How Git Really Works

A look at Git internals and understanding what happens when you add, commit, push, and more

Maroun Maroun
Better Programming

--

Futuristic wooden tunnel
Photo By Note Thanun On Unsplash.

In this article, we’ll dive into Git internals by going through a real example. If you don’t have your terminal open already, do so, fasten your seatbelts, and let’s go!

Initializing a Git Repository

You have probably already initialized an empty Git project using git init, but have you ever wondered what this command does?

Let’s create an empty folder and initialize an empty Git project. This is how the official Git documentation describes git init:

“This command creates an empty Git repository — basically a .git directory with subdirectories for objects, refs/heads, refs/tags, and template files. An initial HEAD file that references the HEAD of the master branch is also created.”

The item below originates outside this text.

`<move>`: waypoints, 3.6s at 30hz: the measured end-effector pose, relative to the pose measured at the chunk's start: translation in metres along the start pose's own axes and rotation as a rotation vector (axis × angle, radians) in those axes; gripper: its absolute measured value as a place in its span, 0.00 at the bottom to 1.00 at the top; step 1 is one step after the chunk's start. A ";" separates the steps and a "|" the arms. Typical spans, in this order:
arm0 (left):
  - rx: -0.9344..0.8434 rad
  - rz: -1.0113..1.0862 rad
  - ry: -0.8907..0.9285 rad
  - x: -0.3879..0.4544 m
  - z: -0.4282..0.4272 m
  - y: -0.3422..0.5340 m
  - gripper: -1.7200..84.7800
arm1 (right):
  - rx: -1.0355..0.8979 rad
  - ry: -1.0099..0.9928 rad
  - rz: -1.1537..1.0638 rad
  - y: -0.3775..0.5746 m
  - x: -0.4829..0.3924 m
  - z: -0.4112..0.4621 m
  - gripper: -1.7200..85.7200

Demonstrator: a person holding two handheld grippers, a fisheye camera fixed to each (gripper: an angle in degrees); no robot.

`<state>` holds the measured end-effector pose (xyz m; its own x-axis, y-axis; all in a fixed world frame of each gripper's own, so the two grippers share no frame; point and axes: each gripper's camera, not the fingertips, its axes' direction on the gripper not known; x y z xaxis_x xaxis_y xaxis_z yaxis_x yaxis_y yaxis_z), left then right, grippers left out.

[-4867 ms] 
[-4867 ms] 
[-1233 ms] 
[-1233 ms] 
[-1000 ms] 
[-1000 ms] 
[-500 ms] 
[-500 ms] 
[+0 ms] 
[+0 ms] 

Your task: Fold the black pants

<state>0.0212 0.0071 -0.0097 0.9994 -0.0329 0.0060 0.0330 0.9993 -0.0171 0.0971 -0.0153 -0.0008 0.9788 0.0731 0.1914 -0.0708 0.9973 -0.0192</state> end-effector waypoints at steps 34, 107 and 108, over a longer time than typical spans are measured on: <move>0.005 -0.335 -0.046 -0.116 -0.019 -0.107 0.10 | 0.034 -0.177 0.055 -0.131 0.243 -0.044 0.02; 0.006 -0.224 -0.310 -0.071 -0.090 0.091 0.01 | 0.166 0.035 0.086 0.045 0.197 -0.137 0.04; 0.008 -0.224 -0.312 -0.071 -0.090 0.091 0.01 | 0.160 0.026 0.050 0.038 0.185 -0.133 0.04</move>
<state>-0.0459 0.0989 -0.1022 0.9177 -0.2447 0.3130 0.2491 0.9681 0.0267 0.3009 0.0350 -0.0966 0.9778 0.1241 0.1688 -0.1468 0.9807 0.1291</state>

If we inspect the folder’s content, we’ll see the following structure:

$ tree -L 1 .git/
.git/
├── HEAD
├── config
├── description
├── hooks
├── info
├── objects
└── refs

We’ll cover some of the objects later on.

Git Is a Key-Value Datastore

At its core, Git is a content-addressable file system. Huh? OK, Git is simply a key-value database. You insert any kind of content into a Git repository, for which Git will give you back a unique identifier (a key) that you can use to retrieve that content.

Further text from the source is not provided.